Informed oversight through an entropy-maximization objective

The informed oversight problem is a serious challenge for approval-directed agents (I recommend reading the post if you haven’t already). Here is one approach to the problem that works by adding an entropy-maximization objective.

Let agent B be overseeing agent A. It seems that some of the problem is that A has many different possible strategies that B evaluates as good. Thus, A may choose among these good-looking strategies arbitrarily. If some of the good-looking strategies are actually bad, then A may choose one of these bad strategies.

This is not a problem if B’s evaluation function $B (x, \cdot)$ has a single global maximum, and solutions significantly different from this one are necessarily rated as worse. It would be nice to have a general way of turning a problem with multiple global maxima into one with a unique global maximum.
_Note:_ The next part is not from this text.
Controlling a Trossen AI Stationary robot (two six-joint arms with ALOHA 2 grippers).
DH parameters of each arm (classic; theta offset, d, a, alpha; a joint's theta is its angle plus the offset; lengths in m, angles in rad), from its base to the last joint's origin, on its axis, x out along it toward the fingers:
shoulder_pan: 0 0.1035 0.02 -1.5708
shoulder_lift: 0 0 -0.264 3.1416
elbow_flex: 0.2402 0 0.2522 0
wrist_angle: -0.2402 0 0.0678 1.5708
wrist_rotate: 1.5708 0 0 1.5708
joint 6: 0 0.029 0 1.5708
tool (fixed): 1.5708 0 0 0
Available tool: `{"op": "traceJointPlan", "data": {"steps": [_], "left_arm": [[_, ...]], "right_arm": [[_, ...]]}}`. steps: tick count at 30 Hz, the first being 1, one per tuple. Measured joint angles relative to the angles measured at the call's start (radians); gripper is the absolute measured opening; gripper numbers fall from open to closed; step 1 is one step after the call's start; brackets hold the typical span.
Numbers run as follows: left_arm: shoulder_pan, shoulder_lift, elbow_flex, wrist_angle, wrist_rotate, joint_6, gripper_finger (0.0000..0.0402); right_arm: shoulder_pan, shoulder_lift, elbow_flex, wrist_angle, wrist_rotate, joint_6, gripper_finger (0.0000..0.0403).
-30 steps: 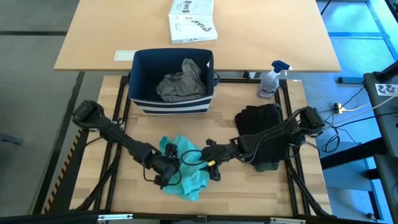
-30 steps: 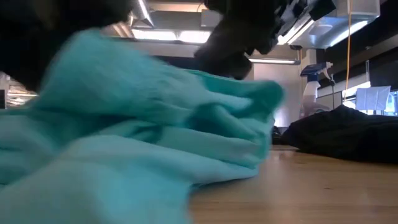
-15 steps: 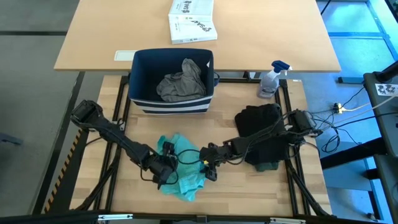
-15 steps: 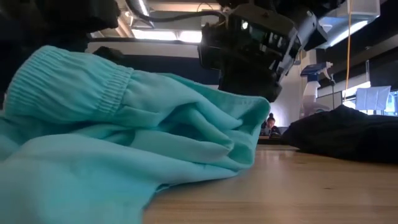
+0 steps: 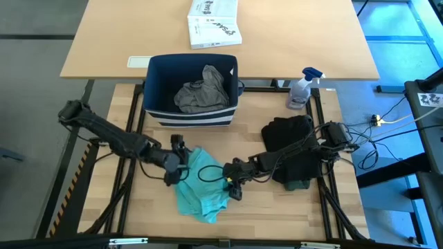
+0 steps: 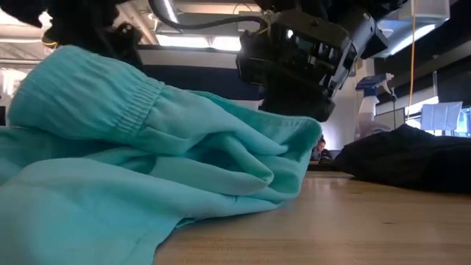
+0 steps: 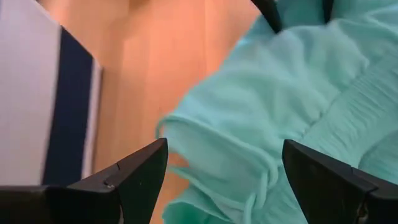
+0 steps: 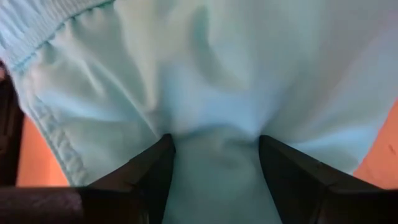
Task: Fold Laundry from Bin
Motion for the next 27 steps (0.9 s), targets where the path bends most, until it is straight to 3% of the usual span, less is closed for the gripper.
{"op": "traceJointPlan", "data": {"steps": [4,7,18,22,27], "left_arm": [[-0.008,-0.026,-0.065,0.064,0.088,0.093,0.0309],[-0.077,-0.011,-0.094,0.119,0.088,0.177,0.0309],[-0.371,0.172,-0.102,0.139,-0.092,0.304,0.0309],[-0.428,0.221,-0.102,0.149,-0.177,0.364,0.0309],[-0.47,0.287,-0.102,0.154,-0.188,0.376,0.0309]], "right_arm": [[0.0,0.0,0.0,-0.035,0.035,-0.011,0.0232],[-0.01,0.0,0.0,-0.057,0.085,-0.03,0.0232],[-0.117,0.0,0.0,-0.063,0.129,-0.067,0.0232],[-0.135,-0.005,0.0,-0.062,0.127,-0.079,0.0232],[-0.138,-0.045,0.0,-0.062,0.127,-0.086,0.0232]]}}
Here’s one attempt at going this. Given the original evaluation function $b$ mapping strings to reals, construct a new evaluation function $v$ mapping distributions over strings to reals. Specifically, for some other distribution of strings $f$ and a constant $α > 0$ , define

$v (d) = - γ D_{K L} (f | | d) + E_{y \sim d} [b (y)] = γ H (d) + E_{y \sim d} [γ log f (y) + b (y)]$

where the equality holds because $D_{K L} (f | | d) = H (d, f) - H (d) = - E_{y \sim d} [log f (y)] - H (d)$ . Observe that $v$ is strongly concave, so it has a single global maximum and no other local maxima. This global maximum is

$d (y) \propto f (y) e^{b (y) / γ}$

So the optimal solution to this problem is to choose a distribution that is somewhat similar to $f$ but overweights $y$ values with a high $b (y)$ value (with the rationality parameter $γ$ determining how much to overweight). The higher $γ$ is, the more strongly concave the problem is and the more $d$ will imitate $f$ ; the lower $γ$ is, the more this problem looks like the original $b$ -maximization problem. This interpolation is similar to quantilization, but is somewhat different mathematically.
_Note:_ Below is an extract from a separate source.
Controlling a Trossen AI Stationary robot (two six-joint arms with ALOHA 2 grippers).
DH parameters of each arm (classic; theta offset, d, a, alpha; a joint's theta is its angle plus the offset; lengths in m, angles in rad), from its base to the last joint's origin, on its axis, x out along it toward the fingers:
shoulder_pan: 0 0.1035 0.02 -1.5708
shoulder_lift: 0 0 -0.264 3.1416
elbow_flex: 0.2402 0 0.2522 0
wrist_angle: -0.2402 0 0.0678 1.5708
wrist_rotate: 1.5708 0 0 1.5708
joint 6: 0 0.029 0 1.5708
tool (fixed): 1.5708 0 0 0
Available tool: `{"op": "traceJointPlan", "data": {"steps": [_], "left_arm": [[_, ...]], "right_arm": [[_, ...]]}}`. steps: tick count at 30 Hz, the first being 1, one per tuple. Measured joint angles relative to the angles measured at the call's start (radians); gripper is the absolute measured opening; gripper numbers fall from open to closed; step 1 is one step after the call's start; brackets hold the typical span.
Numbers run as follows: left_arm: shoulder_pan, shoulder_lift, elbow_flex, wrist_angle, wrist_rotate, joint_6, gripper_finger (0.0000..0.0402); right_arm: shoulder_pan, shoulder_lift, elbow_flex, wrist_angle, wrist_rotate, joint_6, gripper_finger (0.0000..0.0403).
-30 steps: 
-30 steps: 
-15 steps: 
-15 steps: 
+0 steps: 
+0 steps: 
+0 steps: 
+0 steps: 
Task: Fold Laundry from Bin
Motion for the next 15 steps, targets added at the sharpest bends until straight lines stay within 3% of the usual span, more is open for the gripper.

Intuitively, optimizing $v$ seems harder than optimizing $b$ : the distribution $d$ must be able to provide all possible good solutions to $b$ , rather than just one. But I think standard reinforcement learning algorithms can be adapted to optimize $v$ . Really, you just need to optimize $H (d) + E_{y \sim d} [b (y)]$ , for some $b$ , since you can wrap the $γ log f (y)$ and $b (y)$ terms together into a single function. So the agent must be able to maximize the sum of some original objective $b$ and the entropy of its own actions.

Consider Q-learning. An agent using Q-learning, in a given state $s$ , will take the action $a$ that maximizes $Q (s, a)$ , which is the expected total reward resulting from taking this action in this state (including utility from all future actions). Instead of choosing an action $a$ to maximize $Q (s, a)$ , suppose the agent chooses a distribution over actions $d$ to maximize $H (d) + E_{a \sim d} [Q (s, a)]$ . Then the agent takes a random action $a \sim d$ and receives the normal reward plus an extra reward equal to $H (d)$ (so that the learned $Q$ takes into account the entropy objective). As far as I can tell, this algorithm works for maximizing the original reward plus the entropy of the agent’s sequence of actions.
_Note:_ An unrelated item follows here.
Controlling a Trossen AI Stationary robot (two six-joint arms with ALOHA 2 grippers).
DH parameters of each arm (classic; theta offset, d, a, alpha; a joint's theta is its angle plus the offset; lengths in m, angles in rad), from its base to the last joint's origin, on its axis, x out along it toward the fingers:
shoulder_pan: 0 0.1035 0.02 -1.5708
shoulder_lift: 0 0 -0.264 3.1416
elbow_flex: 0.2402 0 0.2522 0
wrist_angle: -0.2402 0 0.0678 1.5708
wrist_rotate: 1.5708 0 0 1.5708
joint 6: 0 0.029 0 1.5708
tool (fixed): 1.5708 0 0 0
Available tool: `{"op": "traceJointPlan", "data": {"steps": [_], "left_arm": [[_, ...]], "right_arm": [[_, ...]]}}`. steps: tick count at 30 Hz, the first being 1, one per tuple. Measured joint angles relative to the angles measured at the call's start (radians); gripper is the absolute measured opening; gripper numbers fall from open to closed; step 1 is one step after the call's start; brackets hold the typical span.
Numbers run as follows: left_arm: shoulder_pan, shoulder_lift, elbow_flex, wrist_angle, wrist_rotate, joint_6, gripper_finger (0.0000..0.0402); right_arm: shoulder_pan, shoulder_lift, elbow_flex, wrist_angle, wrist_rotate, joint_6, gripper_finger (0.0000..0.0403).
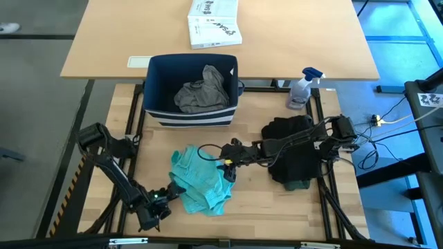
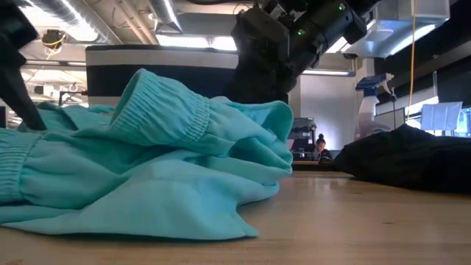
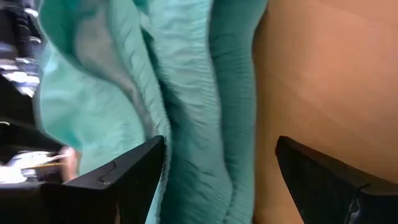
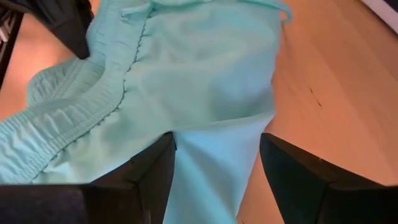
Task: Fold Laundry from Bin
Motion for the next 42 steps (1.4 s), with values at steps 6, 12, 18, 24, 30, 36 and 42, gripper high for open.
{"op": "traceJointPlan", "data": {"steps": [6,12,18,24,30,36,42], "left_arm": [[0.03,0.091,0.008,0.037,-0.125,0.028,0.0309],[0.108,0.107,0.006,0.077,-0.178,0.031,0.0309],[0.19,0.113,0.001,0.13,-0.282,0.074,0.0309],[0.261,0.115,-0.001,0.193,-0.314,0.115,0.0309],[0.292,0.116,-0.002,0.289,-0.293,0.251,0.0309],[0.313,0.116,-0.002,0.304,-0.28,0.263,0.0309],[0.343,0.115,-0.002,0.333,-0.253,0.27,0.0309]], "right_arm": [[-0.002,0.0,0.0,0.002,0.017,0.0,0.0232],[-0.002,0.002,0.0,0.001,0.042,-0.027,0.0232],[-0.002,0.002,0.0,-0.002,0.041,-0.026,0.0232],[-0.002,0.01,0.0,0.009,0.041,-0.025,0.0232],[-0.002,0.069,0.006,0.029,0.025,-0.023,0.0232],[-0.002,0.151,0.031,0.027,0.014,-0.023,0.0232],[-0.003,0.249,0.104,0.026,-0.033,-0.027,0.0232]]}}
I’m not sure how well this works as a general solution to the informed oversight problem. It replaces the original objective with a slightly different one, and I don’t have intuitions about whether this new objective is harder to optimize than the original one. Still, it doesn’t seem a lot harder to optimize. I’m also not sure whether it’s always possible to set $γ$ low enough to incentivize good performance on the original objective $b$ and high enough for $v$ to be strongly concave enough to isolate a unique solution. It’s also not clear whether the strong concavity will be sufficient: even if the global maximum of $v$ is desirable, other strategies A might use could approximately optimize $v$ while being bad. So while there’s some selection pressure against bad strategies, it might not be enough.